In Opposition, Plaintiff argues that Defendant made a ministerial—not discretionary—decision in enacting the COVID-19 Mandate, and thus, not subject to immunity.

 

In the case, Greenwood v. City of Los Angeles (2023) 89 Cal.App.5th 851 (“Greenwood”), the City’s alleged decision not to take action against the spread of typhus that arose from an accumulation of trash and other items on the public property adjacent city employee’s place of work, despite being on notice of the dangerous condition, was found to be an exercise of discretion under Gov. Code §855.4—the statute immunizing discretionary decisions on how to protect the public health of the community of prevent disease or control the communication of disease, and thus, the City had immunity from the employee’s claim because the employee made no allegation of a ministerial performance of a mandatory duty.

 

The Court finds that the facts alleged in this case are analogous to Greenwood.
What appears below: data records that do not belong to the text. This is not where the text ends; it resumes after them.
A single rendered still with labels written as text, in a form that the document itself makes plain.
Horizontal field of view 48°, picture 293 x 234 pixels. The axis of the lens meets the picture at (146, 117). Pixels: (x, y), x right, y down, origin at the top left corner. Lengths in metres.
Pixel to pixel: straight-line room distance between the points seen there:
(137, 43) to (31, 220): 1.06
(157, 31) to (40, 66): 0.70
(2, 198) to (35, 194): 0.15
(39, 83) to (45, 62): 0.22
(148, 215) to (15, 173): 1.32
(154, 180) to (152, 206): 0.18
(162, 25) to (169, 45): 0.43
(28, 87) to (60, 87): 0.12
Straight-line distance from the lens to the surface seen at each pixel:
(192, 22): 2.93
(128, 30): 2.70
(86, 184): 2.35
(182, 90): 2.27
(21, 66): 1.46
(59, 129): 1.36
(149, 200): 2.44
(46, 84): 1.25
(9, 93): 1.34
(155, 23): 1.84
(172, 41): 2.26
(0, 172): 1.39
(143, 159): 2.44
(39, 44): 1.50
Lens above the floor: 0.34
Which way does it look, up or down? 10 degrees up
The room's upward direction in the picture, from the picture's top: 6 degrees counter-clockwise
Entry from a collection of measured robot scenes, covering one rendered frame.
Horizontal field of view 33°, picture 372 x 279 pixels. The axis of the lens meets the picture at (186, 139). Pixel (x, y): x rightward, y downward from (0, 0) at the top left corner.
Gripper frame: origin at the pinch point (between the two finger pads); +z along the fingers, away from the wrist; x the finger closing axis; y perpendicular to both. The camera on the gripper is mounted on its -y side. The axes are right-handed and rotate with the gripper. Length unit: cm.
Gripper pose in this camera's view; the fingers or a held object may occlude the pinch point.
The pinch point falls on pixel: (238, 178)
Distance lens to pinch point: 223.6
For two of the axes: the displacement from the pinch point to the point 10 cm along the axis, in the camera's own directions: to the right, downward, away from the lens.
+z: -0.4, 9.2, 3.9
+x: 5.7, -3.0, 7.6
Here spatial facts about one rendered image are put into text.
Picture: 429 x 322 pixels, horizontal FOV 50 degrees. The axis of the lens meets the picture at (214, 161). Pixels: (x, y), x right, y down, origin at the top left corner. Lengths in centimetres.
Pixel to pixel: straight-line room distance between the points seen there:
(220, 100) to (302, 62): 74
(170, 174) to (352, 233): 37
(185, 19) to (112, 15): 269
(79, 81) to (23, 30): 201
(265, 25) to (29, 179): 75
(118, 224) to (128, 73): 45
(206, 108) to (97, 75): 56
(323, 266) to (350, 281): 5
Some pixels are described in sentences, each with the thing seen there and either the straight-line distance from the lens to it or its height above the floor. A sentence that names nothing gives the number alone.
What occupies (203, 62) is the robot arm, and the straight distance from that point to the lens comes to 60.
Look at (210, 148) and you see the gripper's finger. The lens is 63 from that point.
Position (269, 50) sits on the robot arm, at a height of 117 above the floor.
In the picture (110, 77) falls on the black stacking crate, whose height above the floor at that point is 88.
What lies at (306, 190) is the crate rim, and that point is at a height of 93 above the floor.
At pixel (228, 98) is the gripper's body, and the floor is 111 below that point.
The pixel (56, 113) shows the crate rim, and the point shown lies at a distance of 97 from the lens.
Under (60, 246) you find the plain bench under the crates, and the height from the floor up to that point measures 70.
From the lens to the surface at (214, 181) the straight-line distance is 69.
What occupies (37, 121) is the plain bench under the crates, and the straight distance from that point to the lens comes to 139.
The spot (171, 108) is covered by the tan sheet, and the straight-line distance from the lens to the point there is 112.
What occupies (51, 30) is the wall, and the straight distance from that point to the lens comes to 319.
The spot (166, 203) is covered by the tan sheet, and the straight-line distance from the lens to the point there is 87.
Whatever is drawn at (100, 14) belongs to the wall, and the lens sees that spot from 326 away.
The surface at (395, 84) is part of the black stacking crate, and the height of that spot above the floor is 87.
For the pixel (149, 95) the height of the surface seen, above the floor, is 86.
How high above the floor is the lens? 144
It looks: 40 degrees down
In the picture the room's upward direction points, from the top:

Here, Plaintiff alleges that Defendant adopted a mandatory vaccination policy that required all employees to be vaccinated, and which denied all religious exemption requests from the Mandate. (See Complaint ¶¶30-31.) The decision to issue or deny religious exemptions, which is based on a decision on how to “protect the ‘public health of the community’ or ‘prevent[] disease or control the communication of disease within the community” requires the exercise of discretion and therefore falls within section 855.4. Plaintiff does not identify or allege any ministerial duties taken by Defendant. Plaintiff does not allege that Defendant acted in accordance with a non-discretionary duty to act. (City of Los Angeles v. Sup. Ct. (2021) 62 Cal.App.5th 129, 149 [sustaining demurrer where plaintiff did not allege public entity’s failure to comply with nondiscretionary ministerial duty].)

 

As alleged, Defendant is immune from Plaintiff’s claims under Gov. Code §855.4. On this basis, the Demurrer is SUSTAINED with 30 days leave to amend.